We hope, too, there will be a national institute, containing all the remains of the Indians,—all that has been preserved by official intercourse at Washington, Catlin's collection, and a picture gallery as complete as can be made, with a collection of skulls from all parts of the country. To this should be joined the scanty library that exists on the subject.
I have not mentioned Mackenzie's Travels. He is an accurate observer, but sparing in his records, because his attention was wholly bent on his own objects. This circumstance gives a heroic charm to his scanty and simple narrative. Let what will happen, or who will go back, he cannot; he must find the sea, along those frozen rivers, through those starving countries, among tribes of stinted men, whose habitual interjection was "edui, it is hard, uttered in a querulous tone," distrusted by his followers, deserted by his guides, on, on he goes, till he sees the sea, cold, lowering, its strand bristling with foes; but he does see it.
His few observations, especially on the tribes who lived on fish, and held them in such superstitious observance, give a lively notion of the scene.
A little pamphlet has lately been published, giving an account of the massacre at Chicago, which I wish much I had seen while there, as it would have imparted an interest to spots otherwise barren. It is written with animation, and in an excellent style, telling just what we want to hear, and no more. The traits given of Indian generosity are as characteristic as those of Indian cruelty. A lady, who was saved by a friendly chief holding her under the waters of the lake, while the balls were whizzing around, received also, in the heat of the conflict, a reviving draught from a squaw, who saw she was exhausted; and, as she lay down, a mat was hung up between her and the scene of butchery, so that she was protected from the sight, though she could not be from sounds, full of horror.
I have not wished to write sentimentally about the Indians, however moved by the thought of their wrongs and speedy extinction. I know that the Europeans who took possession of this country, felt themselves justified by their superior civilization and religious ideas. Had they been truly civilized or Christianized, the conflicts which sprang from the collision of the two races, might have been avoided; but this cannot be expected in movements made by masses of men. The mass has never yet been humanized, though the age may develop a human thought.
Since those conflicts and differences did arise, the hatred which sprang, from terror and suffering, on the European side, has naturally warped the whites still farther from justice.
The Indian, brandishing the scalps of his friends and wife, drinking their blood and eating their hearts, is by him viewed as a fiend, though, at a distant day, he will no doubt be considered as having acted the Roman or Carthaginian part of heroic and patriotic self-defence, according to the standard of right and motives prescribed by his religious faith and education. Looked at by his own standard, he is virtuous when he most injures his enemy, and the white, if he be really the superior in enlargement of thought, ought to cast aside his inherited prejudices enough to see this,—to look on him in pity and brotherly goodwill, and do all he can to mitigate the doom of those who survive his past injuries.
In McKenney's book, is proposed a project for organizing the Indians under a patriarchal government, but it does not look feasible, even on paper.

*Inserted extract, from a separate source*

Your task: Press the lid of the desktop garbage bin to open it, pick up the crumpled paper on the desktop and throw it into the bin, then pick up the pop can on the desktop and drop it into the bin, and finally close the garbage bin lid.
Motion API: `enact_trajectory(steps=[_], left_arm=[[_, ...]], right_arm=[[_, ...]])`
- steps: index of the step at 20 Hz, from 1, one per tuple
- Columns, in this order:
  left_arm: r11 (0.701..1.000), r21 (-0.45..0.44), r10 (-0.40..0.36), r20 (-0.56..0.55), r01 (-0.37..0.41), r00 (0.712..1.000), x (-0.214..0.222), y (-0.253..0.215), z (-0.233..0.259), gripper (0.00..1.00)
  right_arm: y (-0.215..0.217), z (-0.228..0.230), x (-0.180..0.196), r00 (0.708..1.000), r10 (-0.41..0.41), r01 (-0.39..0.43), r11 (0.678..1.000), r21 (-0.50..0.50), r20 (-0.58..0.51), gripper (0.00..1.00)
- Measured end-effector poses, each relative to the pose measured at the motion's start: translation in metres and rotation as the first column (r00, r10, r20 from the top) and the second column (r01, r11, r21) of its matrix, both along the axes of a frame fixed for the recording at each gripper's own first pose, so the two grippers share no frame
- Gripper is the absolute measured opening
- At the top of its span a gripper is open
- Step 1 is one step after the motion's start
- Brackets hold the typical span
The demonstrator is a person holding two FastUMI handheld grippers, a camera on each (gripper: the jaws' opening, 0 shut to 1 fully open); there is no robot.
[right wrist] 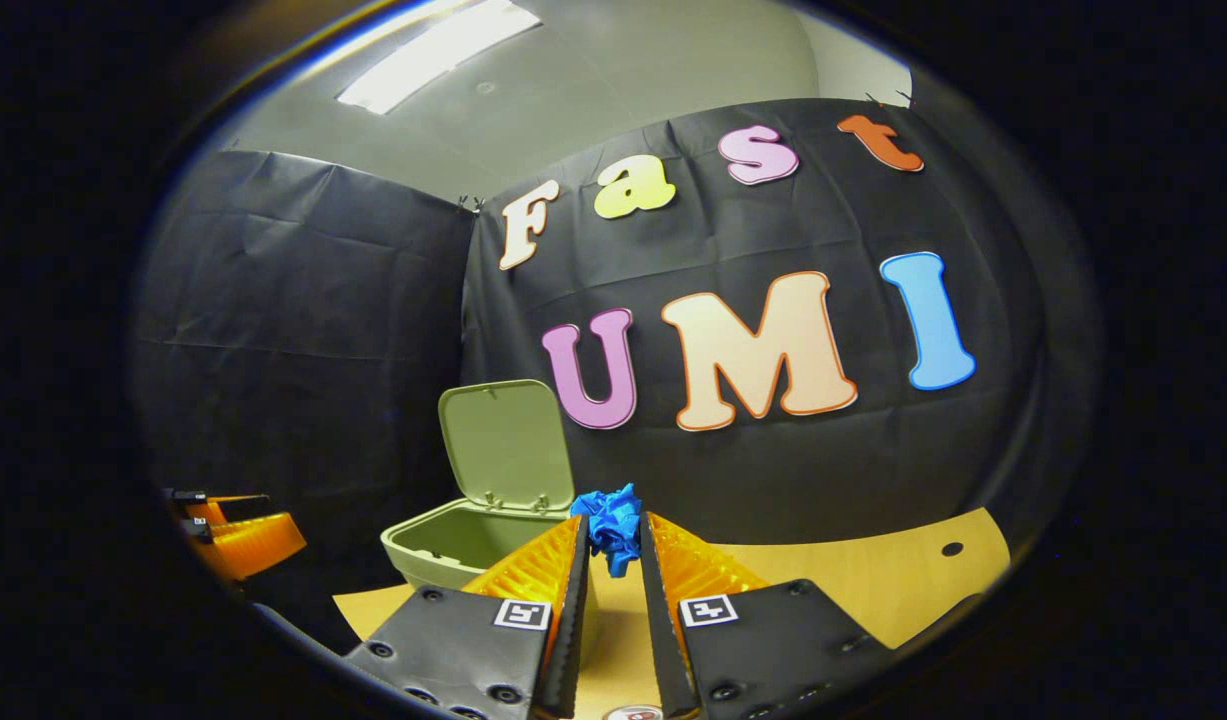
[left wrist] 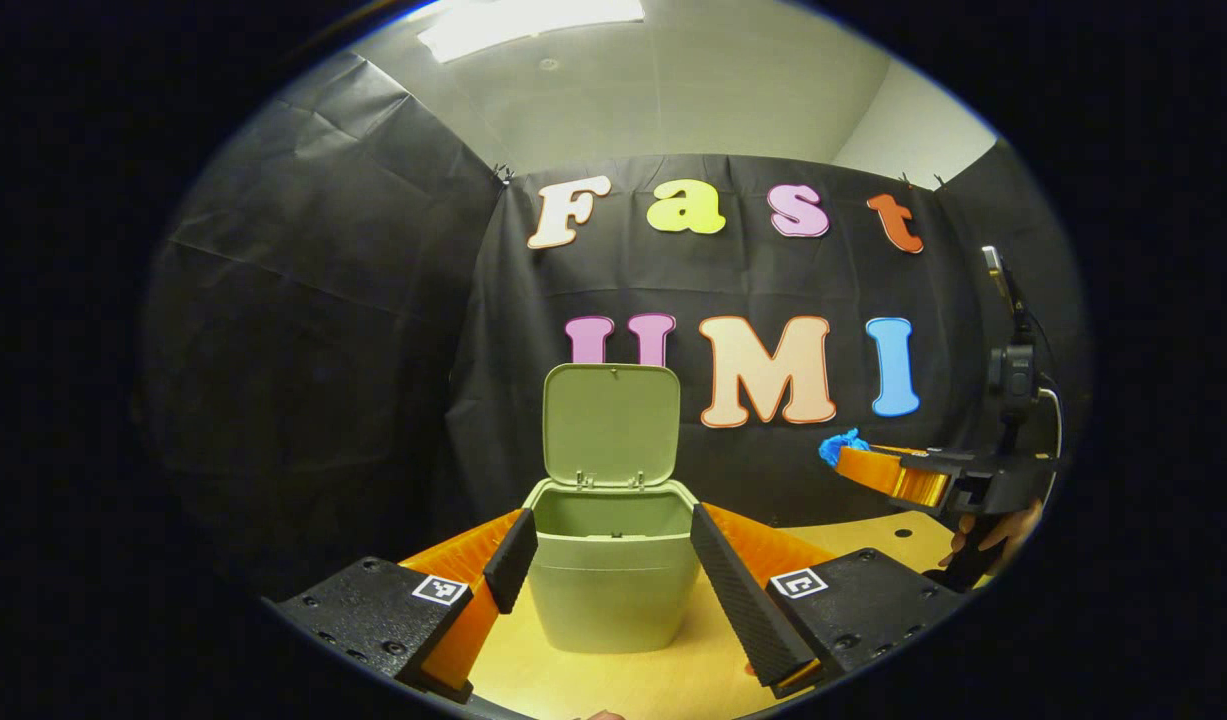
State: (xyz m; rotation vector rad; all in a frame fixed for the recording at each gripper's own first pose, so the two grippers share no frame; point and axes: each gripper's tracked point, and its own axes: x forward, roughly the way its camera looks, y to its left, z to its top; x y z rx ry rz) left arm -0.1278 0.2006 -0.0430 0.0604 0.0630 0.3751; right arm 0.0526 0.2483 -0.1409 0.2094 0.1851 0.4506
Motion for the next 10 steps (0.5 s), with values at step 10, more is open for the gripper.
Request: enact_trajectory(steps=[10], left_arm=[[1.000,-0.007,0.006,-0.033,-0.006,0.999,-0.013,0.060,-0.016,0.93]], right_arm=[[0.110,-0.042,0.013,0.998,0.056,-0.058,0.997,-0.057,-0.035,0.30]])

Could their own intelligent men be left to act unimpeded in their behalf, they would do far better for them than the white thinker, with all his general knowledge. But we dare not hope the designs of such will not always be frustrated by the same barbarous selfishness they were in Georgia. There was a chance of seeing what might have been done, now lost forever.
Yet let every man look to himself how far this blood shall be required at his hands. Let the missionary, instead of preaching to the Indian, preach to the trader who ruins him, of the dreadful account which will be demanded of the followers of Cain, in a sphere where the accents of purity and love come on the ear more decisively than in ours. Let every legislator take the subject to heart, and if he cannot undo the effects of past sin, try for that clear view and right sense that may save us from sinning still more deeply. And let every man and every woman, in their private dealings with the subjugated race, avoid all share in embittering, by insult or unfeeling prejudice, the captivity of Israel.